| Material to process |
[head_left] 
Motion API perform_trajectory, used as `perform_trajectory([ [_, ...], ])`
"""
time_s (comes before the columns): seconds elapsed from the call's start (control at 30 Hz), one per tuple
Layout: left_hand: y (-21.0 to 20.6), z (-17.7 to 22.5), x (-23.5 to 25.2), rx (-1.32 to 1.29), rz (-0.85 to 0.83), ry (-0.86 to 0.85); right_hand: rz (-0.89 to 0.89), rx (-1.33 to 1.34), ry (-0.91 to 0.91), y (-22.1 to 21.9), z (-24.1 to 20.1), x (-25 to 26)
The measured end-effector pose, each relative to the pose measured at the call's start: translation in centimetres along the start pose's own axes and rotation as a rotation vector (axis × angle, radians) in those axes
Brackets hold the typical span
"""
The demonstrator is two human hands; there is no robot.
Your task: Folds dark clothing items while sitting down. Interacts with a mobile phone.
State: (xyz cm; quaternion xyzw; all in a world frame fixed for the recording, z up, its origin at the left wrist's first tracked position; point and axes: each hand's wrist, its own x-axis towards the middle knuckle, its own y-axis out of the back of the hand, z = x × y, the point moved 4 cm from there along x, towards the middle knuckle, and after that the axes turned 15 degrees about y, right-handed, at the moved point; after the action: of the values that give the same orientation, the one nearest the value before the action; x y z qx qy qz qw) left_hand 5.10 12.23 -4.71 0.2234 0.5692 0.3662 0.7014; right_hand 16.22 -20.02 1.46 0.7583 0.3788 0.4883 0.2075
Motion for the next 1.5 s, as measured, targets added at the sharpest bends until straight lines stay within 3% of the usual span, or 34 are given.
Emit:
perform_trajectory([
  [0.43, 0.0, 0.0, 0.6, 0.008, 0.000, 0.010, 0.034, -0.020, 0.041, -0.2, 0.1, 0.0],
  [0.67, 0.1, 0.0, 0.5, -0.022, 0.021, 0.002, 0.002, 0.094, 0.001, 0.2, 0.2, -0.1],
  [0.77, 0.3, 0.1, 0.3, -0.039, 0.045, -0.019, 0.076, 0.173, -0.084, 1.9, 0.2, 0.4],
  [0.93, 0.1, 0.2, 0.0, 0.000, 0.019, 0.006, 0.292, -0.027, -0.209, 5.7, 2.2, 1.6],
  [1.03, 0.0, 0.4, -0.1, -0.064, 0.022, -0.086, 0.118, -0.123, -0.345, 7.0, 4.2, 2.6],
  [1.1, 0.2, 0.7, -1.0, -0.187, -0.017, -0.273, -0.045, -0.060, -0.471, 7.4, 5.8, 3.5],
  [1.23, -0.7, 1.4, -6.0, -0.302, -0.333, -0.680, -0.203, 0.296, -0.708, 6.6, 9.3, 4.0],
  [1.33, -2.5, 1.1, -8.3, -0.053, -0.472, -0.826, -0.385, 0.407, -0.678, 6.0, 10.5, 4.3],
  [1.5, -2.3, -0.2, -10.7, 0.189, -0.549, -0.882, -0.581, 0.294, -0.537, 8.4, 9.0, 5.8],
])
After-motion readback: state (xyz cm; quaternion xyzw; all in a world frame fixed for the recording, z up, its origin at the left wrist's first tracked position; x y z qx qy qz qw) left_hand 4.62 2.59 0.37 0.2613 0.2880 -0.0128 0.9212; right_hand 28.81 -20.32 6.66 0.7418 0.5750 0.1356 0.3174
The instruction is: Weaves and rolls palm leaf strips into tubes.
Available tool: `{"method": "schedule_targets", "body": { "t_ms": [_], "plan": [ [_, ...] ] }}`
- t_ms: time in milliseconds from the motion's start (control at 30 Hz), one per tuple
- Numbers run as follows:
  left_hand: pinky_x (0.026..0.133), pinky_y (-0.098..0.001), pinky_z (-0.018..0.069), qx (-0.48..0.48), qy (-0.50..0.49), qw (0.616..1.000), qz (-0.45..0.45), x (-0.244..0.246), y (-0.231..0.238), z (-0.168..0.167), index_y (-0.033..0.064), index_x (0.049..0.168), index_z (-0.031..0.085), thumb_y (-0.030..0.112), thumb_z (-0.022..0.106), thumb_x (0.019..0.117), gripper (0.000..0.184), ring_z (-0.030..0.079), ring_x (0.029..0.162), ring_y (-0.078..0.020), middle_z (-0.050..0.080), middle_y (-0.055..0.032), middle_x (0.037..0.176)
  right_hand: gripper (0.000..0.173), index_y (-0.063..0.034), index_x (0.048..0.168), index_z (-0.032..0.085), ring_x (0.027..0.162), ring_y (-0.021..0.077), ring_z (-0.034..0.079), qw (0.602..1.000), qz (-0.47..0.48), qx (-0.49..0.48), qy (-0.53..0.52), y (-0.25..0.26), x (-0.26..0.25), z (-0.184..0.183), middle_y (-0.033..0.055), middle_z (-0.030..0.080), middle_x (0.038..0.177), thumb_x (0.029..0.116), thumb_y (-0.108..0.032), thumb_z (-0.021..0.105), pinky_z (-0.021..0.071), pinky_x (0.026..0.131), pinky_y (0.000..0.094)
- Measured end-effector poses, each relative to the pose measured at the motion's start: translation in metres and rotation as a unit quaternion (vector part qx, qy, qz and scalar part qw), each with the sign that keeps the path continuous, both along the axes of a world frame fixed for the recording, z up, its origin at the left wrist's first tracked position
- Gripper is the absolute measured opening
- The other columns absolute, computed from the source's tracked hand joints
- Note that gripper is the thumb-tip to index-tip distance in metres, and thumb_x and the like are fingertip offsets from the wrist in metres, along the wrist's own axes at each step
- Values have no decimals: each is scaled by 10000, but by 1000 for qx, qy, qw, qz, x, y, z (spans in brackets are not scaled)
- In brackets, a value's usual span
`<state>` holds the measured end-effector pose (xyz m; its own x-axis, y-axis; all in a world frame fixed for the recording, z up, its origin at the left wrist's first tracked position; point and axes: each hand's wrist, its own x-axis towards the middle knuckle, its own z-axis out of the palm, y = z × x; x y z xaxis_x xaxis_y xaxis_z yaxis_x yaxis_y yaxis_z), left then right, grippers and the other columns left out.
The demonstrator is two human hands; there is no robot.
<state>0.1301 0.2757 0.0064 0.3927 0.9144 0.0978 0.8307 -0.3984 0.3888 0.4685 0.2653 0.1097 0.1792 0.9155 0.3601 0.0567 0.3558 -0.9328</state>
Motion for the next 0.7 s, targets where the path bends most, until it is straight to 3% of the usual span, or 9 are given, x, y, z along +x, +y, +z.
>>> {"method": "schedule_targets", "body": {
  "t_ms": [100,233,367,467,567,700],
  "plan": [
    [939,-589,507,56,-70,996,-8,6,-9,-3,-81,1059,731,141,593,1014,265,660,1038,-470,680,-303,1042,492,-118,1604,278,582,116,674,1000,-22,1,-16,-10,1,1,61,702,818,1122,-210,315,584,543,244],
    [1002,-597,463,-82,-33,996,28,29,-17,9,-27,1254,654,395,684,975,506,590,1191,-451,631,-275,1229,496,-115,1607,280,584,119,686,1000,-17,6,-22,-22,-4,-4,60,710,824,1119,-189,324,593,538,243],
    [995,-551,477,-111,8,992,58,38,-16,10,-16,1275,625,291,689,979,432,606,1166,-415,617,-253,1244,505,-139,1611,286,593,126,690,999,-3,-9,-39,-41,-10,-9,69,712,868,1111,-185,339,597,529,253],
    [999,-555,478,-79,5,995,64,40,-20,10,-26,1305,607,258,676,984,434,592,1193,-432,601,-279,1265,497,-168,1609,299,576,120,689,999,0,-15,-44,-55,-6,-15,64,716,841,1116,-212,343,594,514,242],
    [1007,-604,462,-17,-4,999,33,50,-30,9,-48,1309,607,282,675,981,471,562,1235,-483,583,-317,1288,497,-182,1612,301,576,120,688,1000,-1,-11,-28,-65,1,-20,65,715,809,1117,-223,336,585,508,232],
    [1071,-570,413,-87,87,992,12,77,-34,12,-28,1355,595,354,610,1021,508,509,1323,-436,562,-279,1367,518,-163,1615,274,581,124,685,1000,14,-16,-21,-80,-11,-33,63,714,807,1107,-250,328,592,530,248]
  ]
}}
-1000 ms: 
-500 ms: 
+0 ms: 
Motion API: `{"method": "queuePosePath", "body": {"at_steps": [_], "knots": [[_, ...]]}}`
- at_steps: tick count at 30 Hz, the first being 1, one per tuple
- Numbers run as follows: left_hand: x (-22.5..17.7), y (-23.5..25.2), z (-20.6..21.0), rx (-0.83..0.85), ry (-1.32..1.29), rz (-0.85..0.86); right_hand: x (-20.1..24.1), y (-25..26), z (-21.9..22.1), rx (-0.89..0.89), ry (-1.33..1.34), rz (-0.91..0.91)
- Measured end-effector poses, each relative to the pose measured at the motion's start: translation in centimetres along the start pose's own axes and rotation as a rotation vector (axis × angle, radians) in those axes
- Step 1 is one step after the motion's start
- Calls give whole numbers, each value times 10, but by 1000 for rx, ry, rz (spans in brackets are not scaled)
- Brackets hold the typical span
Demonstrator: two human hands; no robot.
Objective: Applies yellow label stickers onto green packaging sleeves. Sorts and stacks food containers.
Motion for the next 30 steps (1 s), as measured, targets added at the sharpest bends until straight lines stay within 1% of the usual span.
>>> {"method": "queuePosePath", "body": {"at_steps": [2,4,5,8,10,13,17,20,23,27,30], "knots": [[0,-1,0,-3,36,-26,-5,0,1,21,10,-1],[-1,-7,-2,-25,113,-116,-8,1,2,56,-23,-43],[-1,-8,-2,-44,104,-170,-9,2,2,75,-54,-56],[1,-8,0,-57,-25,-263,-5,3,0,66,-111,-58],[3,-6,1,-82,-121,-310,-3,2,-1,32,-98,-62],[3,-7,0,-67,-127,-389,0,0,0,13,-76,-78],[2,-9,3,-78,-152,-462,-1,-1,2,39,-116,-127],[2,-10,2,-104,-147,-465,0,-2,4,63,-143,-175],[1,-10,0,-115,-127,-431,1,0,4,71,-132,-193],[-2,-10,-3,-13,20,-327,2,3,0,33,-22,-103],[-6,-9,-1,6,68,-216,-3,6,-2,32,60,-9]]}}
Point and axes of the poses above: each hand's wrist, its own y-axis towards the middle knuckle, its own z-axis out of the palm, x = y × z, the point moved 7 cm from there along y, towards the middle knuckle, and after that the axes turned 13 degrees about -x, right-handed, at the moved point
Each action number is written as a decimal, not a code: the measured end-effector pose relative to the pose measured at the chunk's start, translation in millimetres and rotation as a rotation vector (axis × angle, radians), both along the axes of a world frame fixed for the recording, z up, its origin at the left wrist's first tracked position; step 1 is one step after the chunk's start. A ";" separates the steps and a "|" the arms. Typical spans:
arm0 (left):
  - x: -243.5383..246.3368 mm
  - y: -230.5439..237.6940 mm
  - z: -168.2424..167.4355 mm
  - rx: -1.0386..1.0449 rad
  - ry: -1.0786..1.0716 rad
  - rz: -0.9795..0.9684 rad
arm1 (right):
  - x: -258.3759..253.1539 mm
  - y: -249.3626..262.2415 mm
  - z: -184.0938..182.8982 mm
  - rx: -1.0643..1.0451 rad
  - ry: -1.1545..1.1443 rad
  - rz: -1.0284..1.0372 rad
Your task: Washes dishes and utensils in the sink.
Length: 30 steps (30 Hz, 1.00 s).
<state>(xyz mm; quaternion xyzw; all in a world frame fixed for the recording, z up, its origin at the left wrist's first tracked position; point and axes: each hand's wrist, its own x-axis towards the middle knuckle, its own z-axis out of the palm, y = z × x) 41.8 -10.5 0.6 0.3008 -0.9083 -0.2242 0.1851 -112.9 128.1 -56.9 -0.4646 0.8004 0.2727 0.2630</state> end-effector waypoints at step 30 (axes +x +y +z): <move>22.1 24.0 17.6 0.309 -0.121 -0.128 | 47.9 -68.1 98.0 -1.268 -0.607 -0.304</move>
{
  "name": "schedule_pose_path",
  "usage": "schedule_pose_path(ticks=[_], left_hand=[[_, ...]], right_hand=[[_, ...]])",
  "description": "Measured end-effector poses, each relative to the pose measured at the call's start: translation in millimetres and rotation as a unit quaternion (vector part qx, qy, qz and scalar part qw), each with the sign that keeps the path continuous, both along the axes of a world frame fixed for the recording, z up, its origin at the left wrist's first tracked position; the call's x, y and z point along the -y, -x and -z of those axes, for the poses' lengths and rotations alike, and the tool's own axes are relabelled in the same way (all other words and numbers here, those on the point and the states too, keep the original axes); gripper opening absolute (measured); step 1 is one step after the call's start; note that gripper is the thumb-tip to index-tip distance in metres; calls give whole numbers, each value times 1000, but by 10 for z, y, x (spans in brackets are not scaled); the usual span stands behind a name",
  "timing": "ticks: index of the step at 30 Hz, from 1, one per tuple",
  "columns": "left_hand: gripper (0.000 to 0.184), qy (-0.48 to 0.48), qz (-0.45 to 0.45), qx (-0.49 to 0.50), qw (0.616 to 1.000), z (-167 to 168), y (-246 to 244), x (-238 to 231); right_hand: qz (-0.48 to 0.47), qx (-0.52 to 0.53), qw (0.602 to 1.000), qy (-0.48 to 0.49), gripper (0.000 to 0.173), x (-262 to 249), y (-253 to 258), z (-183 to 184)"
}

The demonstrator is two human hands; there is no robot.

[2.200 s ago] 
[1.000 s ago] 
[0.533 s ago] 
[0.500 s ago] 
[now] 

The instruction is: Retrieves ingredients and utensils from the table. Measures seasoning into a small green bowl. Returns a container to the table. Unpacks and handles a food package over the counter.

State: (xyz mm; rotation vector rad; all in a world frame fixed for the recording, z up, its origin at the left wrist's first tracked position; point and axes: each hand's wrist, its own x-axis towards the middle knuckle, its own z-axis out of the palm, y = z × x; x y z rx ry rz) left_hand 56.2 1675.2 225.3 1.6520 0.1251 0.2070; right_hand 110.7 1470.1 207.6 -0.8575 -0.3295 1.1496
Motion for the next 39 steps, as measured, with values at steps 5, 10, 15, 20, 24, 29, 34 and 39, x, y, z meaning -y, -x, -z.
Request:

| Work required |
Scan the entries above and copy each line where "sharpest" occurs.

| Answer to this task |
Motion for the next 1.5 s, as measured, targets added at the sharpest bends until straight lines stay within 3% of the usual span, or 34 are given.
Motion for the next 30 steps (1 s), as measured, targets added at the sharpest bends until straight lines stay within 1% of the usual span.

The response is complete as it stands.